NIGHT-THOUGHTS.

Will night already spread her wings and weave

Her dusky robes about the day's bright form,

Boldly the sun's fair countenance displacing,

And swathe it with her shadow in broad day?

So a green wreath of mist enrings the moon,

Till envious clouds do quite encompass her.

No wind! and yet the slender stem is stirred,

With faint, slight motion as from inward tremor.

Mine eyes are lull of grief—who sees me, asks,

"Oh wherefore dost thou cling unto the ground?"

My friends discourse with sweet and soothing words:

They all are vain, they glide above my head.

I fain would check my tears; would fain enlarge

Unto infinity, my heart—in vain!

Grief presses hard my breast, therefore my tears

Have scarcely dried, ere they again spring forth.

For these are streams, no furnace heat may quench,

Nebuchadnezzar's flames may dry them not.

What is the pleasure of the day for me,

If, in its crucible, I must renew

Incessantly the pangs of purifying?

Up, challenge, wrestle and o'ercome!
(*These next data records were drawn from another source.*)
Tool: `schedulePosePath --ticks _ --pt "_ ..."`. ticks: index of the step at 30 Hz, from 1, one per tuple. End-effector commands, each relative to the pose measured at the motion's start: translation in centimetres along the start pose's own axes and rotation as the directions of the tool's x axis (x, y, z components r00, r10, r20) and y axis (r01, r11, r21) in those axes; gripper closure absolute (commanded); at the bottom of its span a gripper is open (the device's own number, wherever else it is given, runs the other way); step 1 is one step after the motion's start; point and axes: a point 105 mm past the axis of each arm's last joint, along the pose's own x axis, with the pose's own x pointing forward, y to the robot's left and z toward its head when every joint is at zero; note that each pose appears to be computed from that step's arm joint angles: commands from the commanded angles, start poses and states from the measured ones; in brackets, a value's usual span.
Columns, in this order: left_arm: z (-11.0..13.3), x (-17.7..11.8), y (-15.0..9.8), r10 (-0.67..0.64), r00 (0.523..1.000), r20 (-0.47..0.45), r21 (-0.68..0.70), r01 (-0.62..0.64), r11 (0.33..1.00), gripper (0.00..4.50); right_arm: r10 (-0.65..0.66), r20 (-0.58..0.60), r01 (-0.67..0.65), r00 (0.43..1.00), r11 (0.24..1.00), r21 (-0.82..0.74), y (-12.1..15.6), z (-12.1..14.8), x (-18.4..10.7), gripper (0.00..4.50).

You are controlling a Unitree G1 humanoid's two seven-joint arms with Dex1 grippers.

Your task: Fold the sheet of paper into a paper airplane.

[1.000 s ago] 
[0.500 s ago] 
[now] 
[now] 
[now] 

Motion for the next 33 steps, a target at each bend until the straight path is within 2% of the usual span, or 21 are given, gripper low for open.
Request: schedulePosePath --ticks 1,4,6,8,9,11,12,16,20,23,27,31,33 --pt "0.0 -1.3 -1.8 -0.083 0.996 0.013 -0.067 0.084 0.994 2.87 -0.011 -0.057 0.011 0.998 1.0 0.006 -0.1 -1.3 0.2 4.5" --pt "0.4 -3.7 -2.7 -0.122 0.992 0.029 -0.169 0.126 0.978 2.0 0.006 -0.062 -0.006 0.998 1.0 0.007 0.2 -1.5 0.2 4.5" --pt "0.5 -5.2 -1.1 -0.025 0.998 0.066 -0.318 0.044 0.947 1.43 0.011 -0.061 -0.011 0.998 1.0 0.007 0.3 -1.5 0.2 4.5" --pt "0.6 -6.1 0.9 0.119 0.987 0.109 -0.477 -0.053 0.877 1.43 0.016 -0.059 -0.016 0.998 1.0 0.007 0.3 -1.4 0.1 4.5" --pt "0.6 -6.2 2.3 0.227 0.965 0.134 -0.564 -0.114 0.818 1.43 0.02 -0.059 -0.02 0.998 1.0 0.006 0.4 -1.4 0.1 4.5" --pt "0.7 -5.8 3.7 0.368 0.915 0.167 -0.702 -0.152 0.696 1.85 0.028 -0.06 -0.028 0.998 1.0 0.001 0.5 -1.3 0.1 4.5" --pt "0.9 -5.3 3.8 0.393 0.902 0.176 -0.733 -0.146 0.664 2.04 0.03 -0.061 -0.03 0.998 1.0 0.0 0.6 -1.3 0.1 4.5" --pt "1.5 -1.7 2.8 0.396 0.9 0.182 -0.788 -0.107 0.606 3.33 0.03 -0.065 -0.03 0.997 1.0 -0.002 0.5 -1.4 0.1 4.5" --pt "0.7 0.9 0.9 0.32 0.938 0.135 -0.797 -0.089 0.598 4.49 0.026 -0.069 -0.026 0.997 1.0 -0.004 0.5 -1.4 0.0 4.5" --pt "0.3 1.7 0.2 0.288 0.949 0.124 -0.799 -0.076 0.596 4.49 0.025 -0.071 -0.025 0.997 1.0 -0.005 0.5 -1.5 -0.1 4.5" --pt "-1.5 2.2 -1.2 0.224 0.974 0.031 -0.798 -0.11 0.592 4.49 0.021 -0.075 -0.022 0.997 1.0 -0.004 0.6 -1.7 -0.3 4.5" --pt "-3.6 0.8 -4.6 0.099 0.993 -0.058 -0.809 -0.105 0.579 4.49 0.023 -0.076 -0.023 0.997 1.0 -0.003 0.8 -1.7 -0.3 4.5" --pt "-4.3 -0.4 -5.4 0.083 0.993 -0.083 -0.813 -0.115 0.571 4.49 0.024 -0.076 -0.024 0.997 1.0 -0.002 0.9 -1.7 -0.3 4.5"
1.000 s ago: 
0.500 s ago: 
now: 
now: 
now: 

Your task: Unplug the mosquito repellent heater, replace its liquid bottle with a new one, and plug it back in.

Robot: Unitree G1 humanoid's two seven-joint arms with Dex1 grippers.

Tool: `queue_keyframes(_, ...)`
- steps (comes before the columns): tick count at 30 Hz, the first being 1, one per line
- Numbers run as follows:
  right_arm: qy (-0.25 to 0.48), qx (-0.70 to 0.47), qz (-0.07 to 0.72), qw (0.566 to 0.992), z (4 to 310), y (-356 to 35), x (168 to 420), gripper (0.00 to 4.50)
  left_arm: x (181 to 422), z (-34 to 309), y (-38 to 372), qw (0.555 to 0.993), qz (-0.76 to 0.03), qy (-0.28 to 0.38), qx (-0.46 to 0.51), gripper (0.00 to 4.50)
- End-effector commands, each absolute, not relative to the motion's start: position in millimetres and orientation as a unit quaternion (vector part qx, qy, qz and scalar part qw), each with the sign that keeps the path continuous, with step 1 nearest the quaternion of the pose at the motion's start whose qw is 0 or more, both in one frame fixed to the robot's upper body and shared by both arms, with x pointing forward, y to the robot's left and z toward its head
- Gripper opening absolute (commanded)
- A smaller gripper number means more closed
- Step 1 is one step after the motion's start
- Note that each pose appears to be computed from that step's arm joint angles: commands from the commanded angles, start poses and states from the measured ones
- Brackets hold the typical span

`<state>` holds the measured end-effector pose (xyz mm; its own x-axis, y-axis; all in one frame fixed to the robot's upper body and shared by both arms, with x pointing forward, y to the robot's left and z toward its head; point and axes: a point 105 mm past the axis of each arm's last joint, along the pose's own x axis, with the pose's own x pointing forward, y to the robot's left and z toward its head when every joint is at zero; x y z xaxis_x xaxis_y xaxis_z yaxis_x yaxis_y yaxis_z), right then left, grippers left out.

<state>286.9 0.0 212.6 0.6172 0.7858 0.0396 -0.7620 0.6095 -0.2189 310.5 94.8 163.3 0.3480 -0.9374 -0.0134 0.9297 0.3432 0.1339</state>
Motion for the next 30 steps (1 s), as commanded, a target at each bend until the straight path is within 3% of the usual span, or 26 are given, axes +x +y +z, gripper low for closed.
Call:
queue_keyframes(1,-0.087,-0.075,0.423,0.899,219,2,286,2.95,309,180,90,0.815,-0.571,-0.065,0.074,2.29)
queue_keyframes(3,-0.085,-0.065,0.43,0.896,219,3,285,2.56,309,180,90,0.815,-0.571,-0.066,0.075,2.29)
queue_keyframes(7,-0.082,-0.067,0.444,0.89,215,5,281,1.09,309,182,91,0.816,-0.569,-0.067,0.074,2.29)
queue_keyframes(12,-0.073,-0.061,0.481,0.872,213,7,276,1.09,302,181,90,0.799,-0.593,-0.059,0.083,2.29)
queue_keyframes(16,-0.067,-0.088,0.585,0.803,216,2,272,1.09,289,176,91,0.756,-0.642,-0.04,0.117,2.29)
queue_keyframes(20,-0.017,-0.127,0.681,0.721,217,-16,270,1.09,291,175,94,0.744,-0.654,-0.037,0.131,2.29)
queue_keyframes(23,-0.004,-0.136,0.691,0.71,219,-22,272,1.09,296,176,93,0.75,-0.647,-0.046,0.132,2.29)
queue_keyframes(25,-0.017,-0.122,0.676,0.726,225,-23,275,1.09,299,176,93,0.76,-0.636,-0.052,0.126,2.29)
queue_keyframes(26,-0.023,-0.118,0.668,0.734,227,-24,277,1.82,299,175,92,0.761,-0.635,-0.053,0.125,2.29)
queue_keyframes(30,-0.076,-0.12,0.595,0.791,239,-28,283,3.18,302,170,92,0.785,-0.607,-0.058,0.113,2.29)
Be strong!

The late grapes cover all the vine with fruit.

I am not glad, though even the lion's pride

Content itself upon the field's poor grass.

My spirit sinks beneath the tide, soars not

With fluttering seamews on the moist, soft strand.

I follow fortune not, where'er she lead.

Lord o'er myself, I banish her, compel

And though her clouds should rain no blessed dew,

Though she withhold the crown, the heart's desire,

Though all deceive, though honey change to gall,

Still am I Lord, and will in freedom strive.